Lavoro e produttività: il vero freno competitivo dell’economia italiana
- Giuseppe Politi

- 8 apr
- Tempo di lettura: 2 min
L’Italia continua a mostrare segnali di tenuta occupazionale, ma la qualità economica del lavoro resta il principale nodo irrisolto del sistema produttivo nazionale. Il problema, infatti, non è più soltanto quanti posti di lavoro si riescano a creare, ma quanto valore economico ciascun posto di lavoro sia in grado di generare. È questo il punto che distingue un’economia semplicemente attiva da un’economia realmente competitiva. E sotto questo profilo l’Italia continua a muoversi con maggiore lentezza rispetto a molte delle principali economie europee.
Negli ultimi anni si è spesso celebrata la crescita dell’occupazione come indicatore di rafforzamento del sistema economico. In parte è vero. Tuttavia, se l’aumento degli occupati non si accompagna a un parallelo salto di produttività, il risultato è un’espansione quantitativa che non si traduce automaticamente in redditi più elevati, capacità di consumo, investimenti e rafforzamento strutturale della domanda interna. È qui che emerge la debolezza italiana: molte imprese continuano a utilizzare il lavoro più come strumento compensativo di inefficienza organizzativa che come leva di creazione di valore.
Questa anomalia produce effetti a catena. Se la produttività cresce poco, i salari faticano ad aumentare in modo sostenibile. Se i salari restano compressi, si indebolisce il potere d’acquisto delle famiglie. Se il potere d’acquisto resta debole, anche il mercato interno tende a perdere profondità. Il risultato è un’economia che continua a funzionare, ma che fatica a compiere un salto di qualità. È un circolo che può essere spezzato solo intervenendo non sul lavoro in astratto, ma sulla struttura produttiva che lo utilizza.

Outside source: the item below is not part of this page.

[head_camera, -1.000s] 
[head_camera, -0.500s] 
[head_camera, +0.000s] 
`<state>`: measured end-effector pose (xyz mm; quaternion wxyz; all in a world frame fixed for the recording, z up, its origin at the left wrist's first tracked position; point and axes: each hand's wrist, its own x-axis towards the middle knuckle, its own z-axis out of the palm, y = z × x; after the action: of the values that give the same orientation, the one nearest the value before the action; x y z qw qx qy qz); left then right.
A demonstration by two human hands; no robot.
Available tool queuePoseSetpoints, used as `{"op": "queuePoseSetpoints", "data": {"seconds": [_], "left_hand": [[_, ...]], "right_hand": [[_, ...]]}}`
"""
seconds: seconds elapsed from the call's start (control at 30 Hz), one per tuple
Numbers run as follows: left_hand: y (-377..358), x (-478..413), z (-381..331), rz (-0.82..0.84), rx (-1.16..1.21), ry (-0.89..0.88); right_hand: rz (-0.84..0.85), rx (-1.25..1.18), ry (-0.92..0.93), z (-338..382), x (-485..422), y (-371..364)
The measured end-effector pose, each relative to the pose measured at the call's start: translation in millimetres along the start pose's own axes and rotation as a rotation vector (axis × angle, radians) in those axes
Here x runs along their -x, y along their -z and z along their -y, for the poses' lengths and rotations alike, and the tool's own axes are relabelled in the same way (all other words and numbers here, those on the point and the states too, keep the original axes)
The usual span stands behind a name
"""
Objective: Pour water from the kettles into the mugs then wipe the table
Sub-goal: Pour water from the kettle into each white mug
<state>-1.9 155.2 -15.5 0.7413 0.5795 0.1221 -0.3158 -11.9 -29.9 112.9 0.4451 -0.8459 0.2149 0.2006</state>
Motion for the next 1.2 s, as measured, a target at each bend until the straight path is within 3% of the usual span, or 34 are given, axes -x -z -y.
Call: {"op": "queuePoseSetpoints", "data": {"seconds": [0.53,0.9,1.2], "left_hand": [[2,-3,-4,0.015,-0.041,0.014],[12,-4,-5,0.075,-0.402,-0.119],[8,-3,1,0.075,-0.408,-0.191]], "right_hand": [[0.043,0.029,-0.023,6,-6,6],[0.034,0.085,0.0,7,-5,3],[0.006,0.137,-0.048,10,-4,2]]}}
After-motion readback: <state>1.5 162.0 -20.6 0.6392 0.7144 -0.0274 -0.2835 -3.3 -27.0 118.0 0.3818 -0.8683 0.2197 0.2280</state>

I settori che cresceranno nel prossimo biennio saranno quelli in grado di integrare competenze, digitalizzazione, automazione, gestione del dato e formazione continua. Al contrario, i comparti che continueranno a competere esclusivamente sul costo del lavoro si troveranno progressivamente più esposti. La differenza non sarà più tra imprese grandi e piccole, ma tra imprese organizzate e non organizzate, tra modelli evoluti e modelli ancora fondati su bassa managerialità e limitata capacità di trasformazione.
Per l’Italia questa non è solo una questione economica, ma anche strategica. Un Paese che non riesce a valorizzare il proprio capitale umano tende a perdere attrattività, competenze e potenziale di crescita. Nel 2026 la vera sfida non sarà quindi creare semplicemente più occupazione, ma costruire un mercato del lavoro in cui l’impresa sia in grado di estrarre più valore da ogni funzione, da ogni ruolo e da ogni competenza. È su questo terreno che si giocherà la competitività reale del sistema Italia.